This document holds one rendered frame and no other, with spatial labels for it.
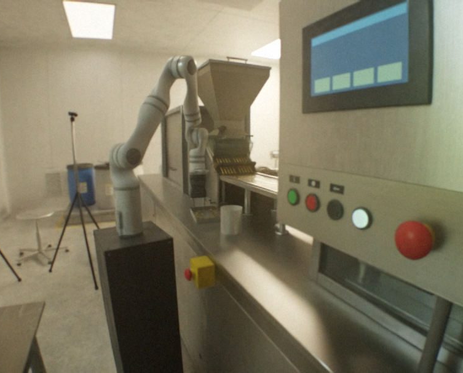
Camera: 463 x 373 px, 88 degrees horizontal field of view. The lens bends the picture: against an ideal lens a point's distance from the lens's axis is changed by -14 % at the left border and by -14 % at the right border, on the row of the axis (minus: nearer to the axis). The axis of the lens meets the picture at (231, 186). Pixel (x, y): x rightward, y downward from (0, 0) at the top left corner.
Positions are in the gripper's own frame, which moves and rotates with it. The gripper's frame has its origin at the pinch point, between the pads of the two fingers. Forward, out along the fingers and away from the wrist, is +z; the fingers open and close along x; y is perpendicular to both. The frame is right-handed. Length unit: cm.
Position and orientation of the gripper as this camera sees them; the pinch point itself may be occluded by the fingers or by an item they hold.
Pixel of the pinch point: (198, 211)
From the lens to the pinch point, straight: 129.4
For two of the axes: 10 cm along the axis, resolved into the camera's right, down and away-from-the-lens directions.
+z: 0.0, 9.8, 1.8
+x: -9.6, 0.5, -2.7
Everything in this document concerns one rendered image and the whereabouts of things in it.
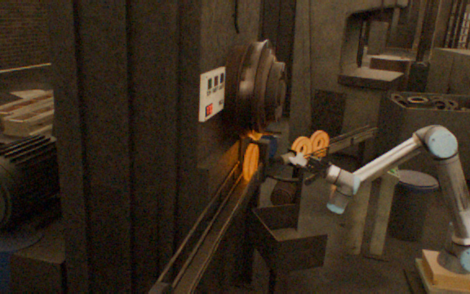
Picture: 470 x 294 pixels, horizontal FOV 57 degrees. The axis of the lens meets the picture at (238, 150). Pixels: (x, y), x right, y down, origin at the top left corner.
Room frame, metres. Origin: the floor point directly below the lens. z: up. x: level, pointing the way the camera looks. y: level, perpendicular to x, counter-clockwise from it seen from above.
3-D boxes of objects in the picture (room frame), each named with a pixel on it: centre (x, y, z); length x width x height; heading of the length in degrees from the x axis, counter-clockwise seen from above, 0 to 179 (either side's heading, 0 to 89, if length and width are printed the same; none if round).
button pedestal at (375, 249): (2.54, -0.95, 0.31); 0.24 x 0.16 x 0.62; 166
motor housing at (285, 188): (2.35, -0.28, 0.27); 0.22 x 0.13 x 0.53; 166
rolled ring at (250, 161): (2.06, -0.07, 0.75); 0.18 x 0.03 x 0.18; 165
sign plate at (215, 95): (1.76, 0.12, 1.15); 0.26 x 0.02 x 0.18; 166
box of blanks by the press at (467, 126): (4.13, -1.91, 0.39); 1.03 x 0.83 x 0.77; 91
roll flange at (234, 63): (2.08, 0.01, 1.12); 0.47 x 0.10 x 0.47; 166
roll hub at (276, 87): (2.04, -0.17, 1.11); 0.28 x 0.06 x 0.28; 166
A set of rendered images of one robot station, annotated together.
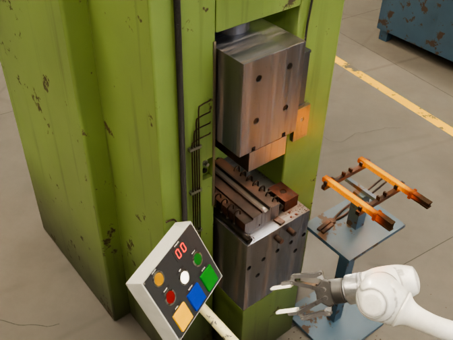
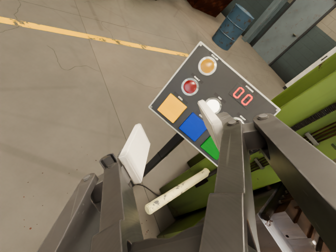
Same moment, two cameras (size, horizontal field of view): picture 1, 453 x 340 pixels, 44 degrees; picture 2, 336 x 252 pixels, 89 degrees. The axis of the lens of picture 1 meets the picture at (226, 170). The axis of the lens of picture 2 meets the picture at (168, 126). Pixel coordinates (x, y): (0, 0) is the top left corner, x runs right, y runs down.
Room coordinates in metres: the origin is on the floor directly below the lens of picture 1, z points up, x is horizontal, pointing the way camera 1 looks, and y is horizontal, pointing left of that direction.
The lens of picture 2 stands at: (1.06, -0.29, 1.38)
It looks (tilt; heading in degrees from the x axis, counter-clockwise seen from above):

- - -

In the answer, all of the material should appear exactly as given, with no picture carried over.

This document holds one rendered frame and no other, with spatial labels for it.
Camera: 463 x 373 px, 88 degrees horizontal field of view. The lens bends the picture: against an ideal lens a point's distance from the lens's axis is changed by -14 % at the left border and by -14 % at the right border, on the row of the axis (minus: nearer to the axis). The axis of the lens meets the picture at (231, 186). Pixel (x, y): x rightward, y downward from (0, 0) at the top left corner.
Positions are in the gripper's own frame, which moves and rotates with it. The gripper's frame has its origin at the pinch point, between the pads of the two fingers. Forward, out along the fingers and away from the wrist, is +z; the fingers open and close along x; y is perpendicular to both. The frame is right-handed. Length unit: cm.
Position and orientation of the gripper as this camera sees them; the pinch point itself may be occluded by the fingers or by an item they hold.
Pixel of the pinch point: (198, 211)
From the lens to the pinch point, straight: 129.4
For two of the axes: 10 cm along the axis, resolved into the camera's right, down and away-from-the-lens directions.
+z: 0.0, 9.8, 1.8
+x: -9.6, 0.5, -2.7
Everything in this document concerns one rendered image and the whereabouts of things in it.
Picture: 470 x 294 pixels, horizontal FOV 57 degrees. The axis of the lens meets the picture at (238, 150). Pixels: (x, y), x right, y down, origin at the top left corner.
Room frame, metres. Origin: the floor point directly below the lens. z: up. x: level, pointing the way the camera looks. y: level, perpendicular to x, counter-clockwise from it seen from above.
3-D boxes of objects in the picture (room frame), each named with a pixel on it: centre (x, y, z); length x width x height; heading of the length in degrees from the x axis, counter-clockwise seen from above, 0 to 179 (either side's heading, 0 to 89, if length and width are printed the same; none if round).
button pedestal at (375, 249): (2.54, -0.95, 0.31); 0.24 x 0.16 x 0.62; 166
motor housing at (285, 188): (2.35, -0.28, 0.27); 0.22 x 0.13 x 0.53; 166
rolled ring at (250, 161): (2.06, -0.07, 0.75); 0.18 x 0.03 x 0.18; 165
sign plate at (215, 95): (1.76, 0.12, 1.15); 0.26 x 0.02 x 0.18; 166
box of blanks by the press at (467, 126): (4.13, -1.91, 0.39); 1.03 x 0.83 x 0.77; 91
roll flange at (234, 63): (2.08, 0.01, 1.12); 0.47 x 0.10 x 0.47; 166
roll hub at (276, 87): (2.04, -0.17, 1.11); 0.28 x 0.06 x 0.28; 166
A set of rendered images of one robot station, annotated together.
Same moment, two cameras (size, horizontal field of view): picture 1, 453 x 340 pixels, 44 degrees; picture 2, 336 x 252 pixels, 89 degrees. The axis of the lens of picture 1 meets the picture at (226, 170). The axis of the lens of picture 2 meets the picture at (168, 126). Pixel coordinates (x, y): (0, 0) is the top left corner, x runs right, y runs down.
Room coordinates in metres: the origin is on the floor directly below the lens of picture 1, z points up, x is horizontal, pointing the way camera 1 looks, and y is horizontal, pointing left of that direction.
The lens of picture 2 stands at: (1.06, -0.29, 1.38)
It looks (tilt; heading in degrees from the x axis, counter-clockwise seen from above):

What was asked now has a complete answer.